-- WHAT IS BEING ASKED --
Extract, from the records beneath this instruction, each line that contains the word "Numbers".

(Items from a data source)

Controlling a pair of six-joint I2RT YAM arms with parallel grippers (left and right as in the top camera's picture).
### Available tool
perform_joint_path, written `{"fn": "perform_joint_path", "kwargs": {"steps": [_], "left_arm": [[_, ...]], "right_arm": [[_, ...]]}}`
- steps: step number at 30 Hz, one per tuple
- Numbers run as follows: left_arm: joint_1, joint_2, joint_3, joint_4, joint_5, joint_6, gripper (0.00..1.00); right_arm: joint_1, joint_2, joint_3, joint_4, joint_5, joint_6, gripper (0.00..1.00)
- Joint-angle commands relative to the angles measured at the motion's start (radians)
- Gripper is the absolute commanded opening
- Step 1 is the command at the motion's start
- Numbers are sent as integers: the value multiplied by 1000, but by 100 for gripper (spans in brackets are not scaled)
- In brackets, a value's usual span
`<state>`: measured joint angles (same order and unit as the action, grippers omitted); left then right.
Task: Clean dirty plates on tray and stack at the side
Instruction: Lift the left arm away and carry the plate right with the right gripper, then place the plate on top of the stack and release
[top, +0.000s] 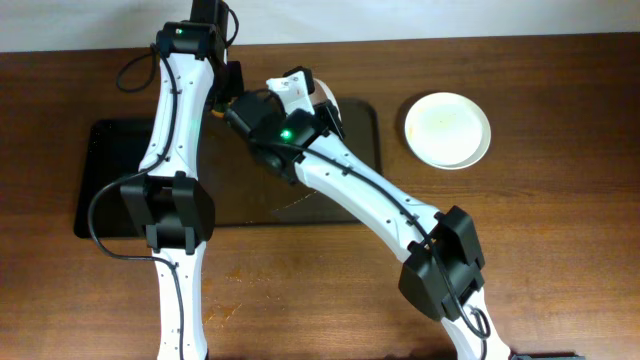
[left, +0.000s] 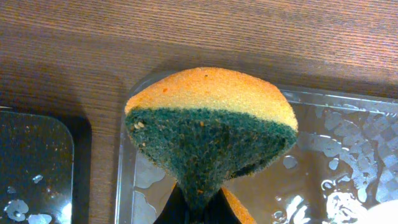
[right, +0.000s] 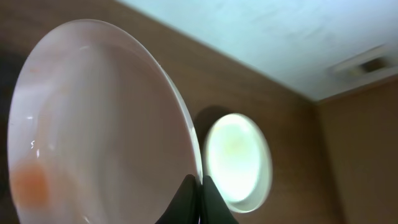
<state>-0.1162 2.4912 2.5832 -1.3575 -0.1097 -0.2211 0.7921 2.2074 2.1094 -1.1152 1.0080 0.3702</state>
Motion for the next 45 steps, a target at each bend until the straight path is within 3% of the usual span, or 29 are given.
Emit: {"fn": "perform_joint_path", "kwargs": {"steps": [1,11,15,19,25,31,38,39,40,42,45], "left_arm": [[4,-2,-4,3,-10,17,0],[4,-2,-4,2,-10,17,0],[4,-2,-4,3,-10,17,0],[4,-2,-4,2,-10,17,0],[4,-2,-4,3,-10,17,0],[4,-2,-4,14,-10,17,0],[4,-2,-4,14,-10,17,0],[4,-2,-4,14,-10,17,0],[4,-2,-4,13,-11,17,0],[4,-2,-4,13,-14,32,0],[27,-24,-1,-34,-19,59,0]], "right_arm": [[14,-31,11,-4,182,12,4],[13,-53,11,-9,164,57,4],[-26,-64,11,-16,-23,57,4],[-174,-140,11,-39,-419,55,4],[-564,-197,3,-108,-891,22,4],[-878,-192,-161,-111,-933,23,4],[-942,-189,-424,134,-949,26,5],[-941,-189,-454,167,-970,26,16],[-941,-189,-471,187,-995,26,41],[-941,-189,-475,203,-1038,20,52],[-934,-193,-435,222,-1197,-87,59]]}}
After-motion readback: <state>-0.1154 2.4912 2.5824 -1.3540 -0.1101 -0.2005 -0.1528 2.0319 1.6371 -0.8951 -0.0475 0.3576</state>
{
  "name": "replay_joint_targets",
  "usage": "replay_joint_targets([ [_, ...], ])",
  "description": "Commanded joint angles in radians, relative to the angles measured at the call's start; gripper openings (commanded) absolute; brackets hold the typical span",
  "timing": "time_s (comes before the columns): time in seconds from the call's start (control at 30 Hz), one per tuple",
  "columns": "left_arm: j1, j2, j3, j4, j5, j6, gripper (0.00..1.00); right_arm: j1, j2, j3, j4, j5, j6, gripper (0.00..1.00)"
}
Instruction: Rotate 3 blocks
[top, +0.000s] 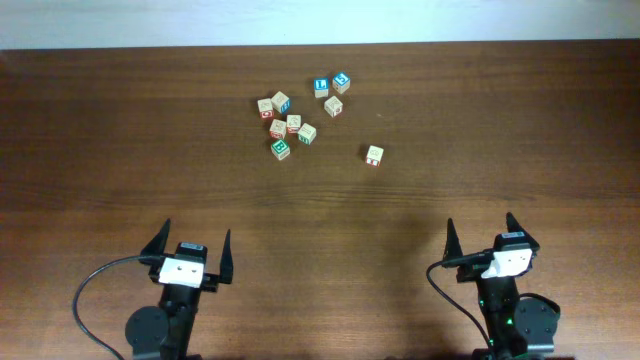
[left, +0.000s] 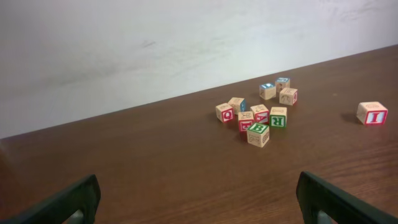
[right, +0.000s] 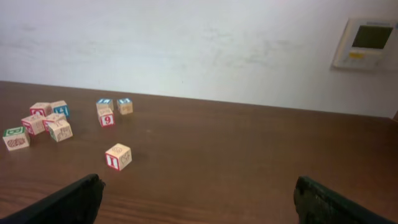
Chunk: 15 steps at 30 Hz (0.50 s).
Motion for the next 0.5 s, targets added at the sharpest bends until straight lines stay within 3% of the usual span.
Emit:
replay_joint_targets([
  [0.0, -0.006, -0.008, -0.001, 0.005, 0.031, -0.101, 0.99, -0.006, -0.008, -0.005, 0.042, -0.058, -0.007, 0.98],
  [0.2, -0.006, 0.126, 0.117, 0.006, 0.055, -0.1, 0.99, -0.006, 0.105, 0.134, 0.028, -0.137, -0.007, 0.98],
  [0.33, -0.006, 0.373, 0.289, 0.006, 0.192, -0.1, 0.99, -0.006, 0.355, 0.348, -0.06, -0.214, -0.007, 0.98],
  [0.47, -0.006, 0.661, 0.486, -0.035, 0.238, -0.1, 0.99, -0.006, 0.627, 0.608, -0.245, -0.271, -0.007, 0.98],
])
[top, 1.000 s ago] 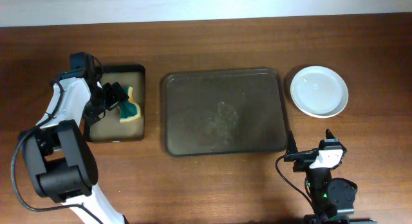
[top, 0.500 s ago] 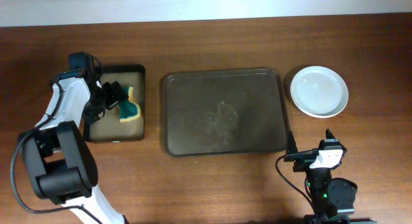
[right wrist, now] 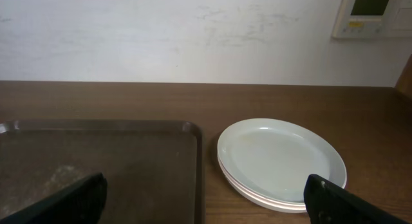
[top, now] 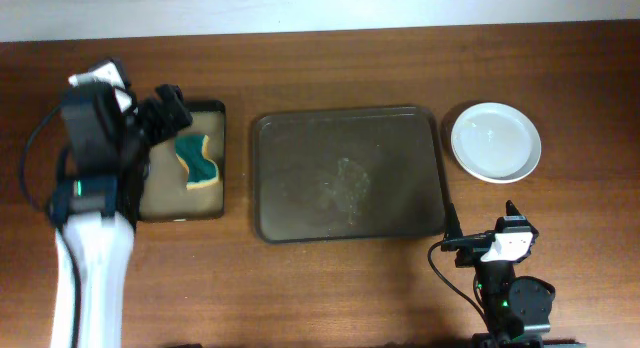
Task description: Clean dirty plates on tray and stack at the side
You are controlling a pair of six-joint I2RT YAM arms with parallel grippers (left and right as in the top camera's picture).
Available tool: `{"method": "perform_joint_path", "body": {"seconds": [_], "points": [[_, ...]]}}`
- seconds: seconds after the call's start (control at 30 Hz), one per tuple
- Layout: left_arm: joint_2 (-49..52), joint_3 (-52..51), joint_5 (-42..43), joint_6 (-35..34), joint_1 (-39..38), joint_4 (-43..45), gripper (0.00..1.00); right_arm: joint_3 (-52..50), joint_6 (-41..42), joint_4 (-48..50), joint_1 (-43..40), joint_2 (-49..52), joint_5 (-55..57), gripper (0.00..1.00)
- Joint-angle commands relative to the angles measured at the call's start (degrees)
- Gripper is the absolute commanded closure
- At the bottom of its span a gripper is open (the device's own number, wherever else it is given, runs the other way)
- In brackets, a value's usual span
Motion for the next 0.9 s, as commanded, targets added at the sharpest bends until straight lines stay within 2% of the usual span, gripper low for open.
{"method": "perform_joint_path", "body": {"seconds": [0.0, 0.07, 0.3, 0.43, 0.67, 0.87], "points": [[-15.0, -9.9, -0.2, 10.7, -0.7, 5.0, 0.01, -0.5, -0.4, -0.2, -0.4, -0.5, 0.7, 0.01], [-25.4, -16.6, -0.2, 16.5, -0.6, 6.3, 0.01, -0.5, -0.4, -0.2, -0.4, -0.5, 0.7, 0.02], [-33.4, -25.7, 0.8, 17.0, -0.7, 7.5, 0.01, -0.5, -0.4, -0.2, -0.4, -0.5, 0.7, 0.02], [-40.3, -35.3, 4.4, 17.0, -0.8, 15.5, 0.01, -0.5, -0.4, -0.2, -0.4, -0.5, 0.7, 0.02], [-53.8, -53.8, 4.3, 17.0, -0.8, 29.5, 0.01, -0.5, -0.4, -0.2, -0.4, -0.5, 0.7, 0.02], [-59.3, -65.5, 4.3, 17.0, -0.8, 39.0, 0.00, -0.5, -0.4, -0.2, -0.4, -0.5, 0.7, 0.01]]}}
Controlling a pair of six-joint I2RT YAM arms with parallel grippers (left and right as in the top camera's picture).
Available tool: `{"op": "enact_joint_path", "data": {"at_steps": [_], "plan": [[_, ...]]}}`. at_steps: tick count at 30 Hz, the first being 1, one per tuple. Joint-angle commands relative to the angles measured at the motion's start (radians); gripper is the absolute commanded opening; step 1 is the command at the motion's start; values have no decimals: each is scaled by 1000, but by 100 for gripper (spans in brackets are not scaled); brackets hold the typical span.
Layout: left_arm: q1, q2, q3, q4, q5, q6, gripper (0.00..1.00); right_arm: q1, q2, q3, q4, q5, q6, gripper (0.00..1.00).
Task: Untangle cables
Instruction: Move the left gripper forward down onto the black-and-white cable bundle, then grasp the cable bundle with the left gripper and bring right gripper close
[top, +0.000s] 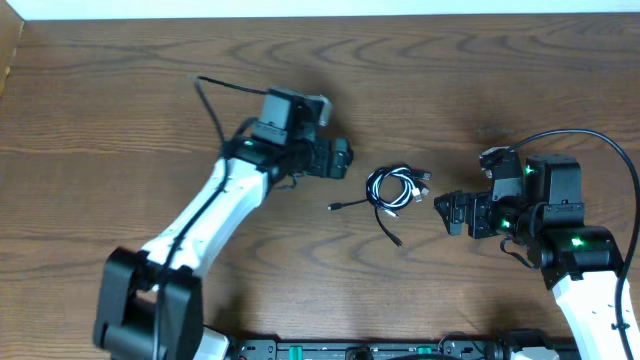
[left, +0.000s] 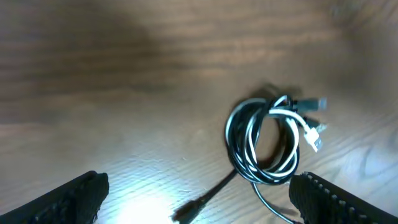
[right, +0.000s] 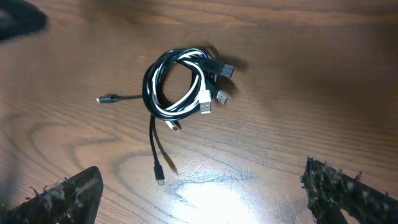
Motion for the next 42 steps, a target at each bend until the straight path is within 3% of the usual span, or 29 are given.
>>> {"op": "enact_joint_path", "data": {"at_steps": [1, 8, 23, 27, 29, 34, 37, 39, 42], "plan": [[-58, 76, 16, 8, 13, -9, 98, -4, -1, 18, -9, -9, 15, 99], [-182, 189, 16, 42, -4, -9, 87, -4, -2, 18, -16, -9, 15, 99], [-323, 284, 16, 169, -214, -9, 86, -4, -2, 18, -16, -10, 19, 98], [-332, 301, 16, 160, -213, -22, 71, -4, -2, 18, -16, -10, 19, 99], [-332, 299, 16, 152, -212, -28, 54, -4, -2, 18, -16, -10, 19, 99], [-328, 275, 16, 142, -213, -28, 23, -4, -2, 18, -16, -10, 19, 99], [-327, 245, 16, 123, -213, -27, 19, -4, -2, 18, -16, -10, 19, 99], [-319, 223, 16, 98, -213, -28, 8, -4, -1, 18, -16, -10, 19, 99], [-295, 185, 16, 34, -211, -28, 7, -4, -1, 18, -16, -11, 19, 99]]}}
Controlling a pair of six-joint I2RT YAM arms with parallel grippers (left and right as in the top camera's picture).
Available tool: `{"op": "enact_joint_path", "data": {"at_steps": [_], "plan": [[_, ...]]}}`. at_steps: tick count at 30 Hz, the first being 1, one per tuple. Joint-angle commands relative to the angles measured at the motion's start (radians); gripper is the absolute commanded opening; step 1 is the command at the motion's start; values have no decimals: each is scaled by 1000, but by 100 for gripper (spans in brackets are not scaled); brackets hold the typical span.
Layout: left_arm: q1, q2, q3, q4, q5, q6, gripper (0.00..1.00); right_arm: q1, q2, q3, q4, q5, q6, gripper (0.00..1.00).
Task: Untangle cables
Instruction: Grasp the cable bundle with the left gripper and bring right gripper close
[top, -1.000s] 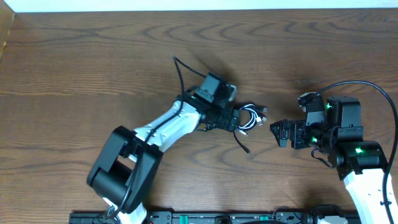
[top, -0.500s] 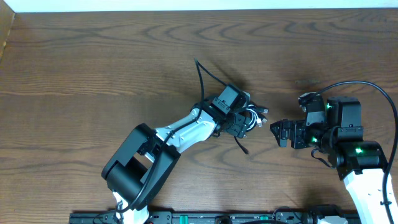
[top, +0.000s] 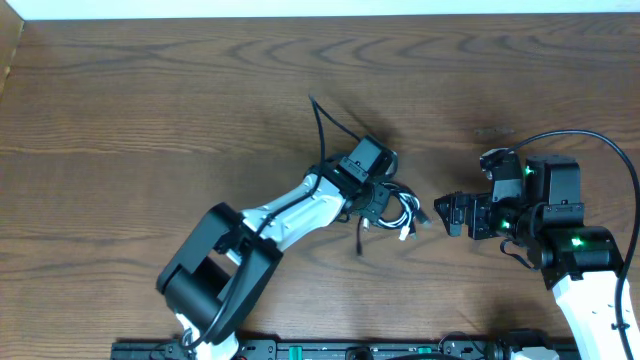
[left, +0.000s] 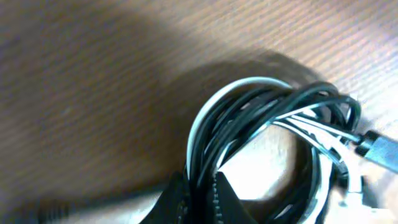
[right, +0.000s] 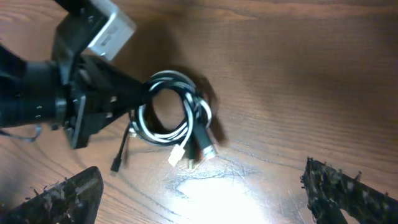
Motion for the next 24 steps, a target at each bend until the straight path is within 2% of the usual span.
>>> {"op": "enact_joint_path", "data": {"at_steps": [1, 6, 15, 18, 21, 23, 24], "plan": [[33, -61, 16, -58, 6, -2, 7, -4, -1, 18, -1, -13, 10, 99], [72, -107, 16, -109, 246, -1, 7, -2, 6, 17, 0, -70, 9, 99], [140, -179, 16, -109, 548, 37, 7, 22, 146, 17, 44, -144, 9, 98], [140, -189, 16, -109, 625, 37, 7, 77, 218, 17, 76, -144, 8, 87], [140, -190, 16, -114, 627, 37, 7, 124, 268, 17, 113, -144, 9, 79], [140, -190, 16, -122, 626, 41, 7, 149, 293, 17, 143, -143, 9, 66], [140, -190, 15, -130, 627, 45, 7, 161, 307, 17, 166, -140, 9, 53]]}}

-- RESPONSE --
- Numbers run as follows: left_arm: joint_1, joint_2, joint_3, joint_4, joint_5, joint_6, gripper (0.00..1.00); right_arm: joint_1, joint_2, joint_3, joint_4, joint_5, joint_6, gripper (0.00..1.00)
- Numbers are sent as integers: the value multiplied by 1000, but by 100 for gripper (spans in brackets are not scaled)

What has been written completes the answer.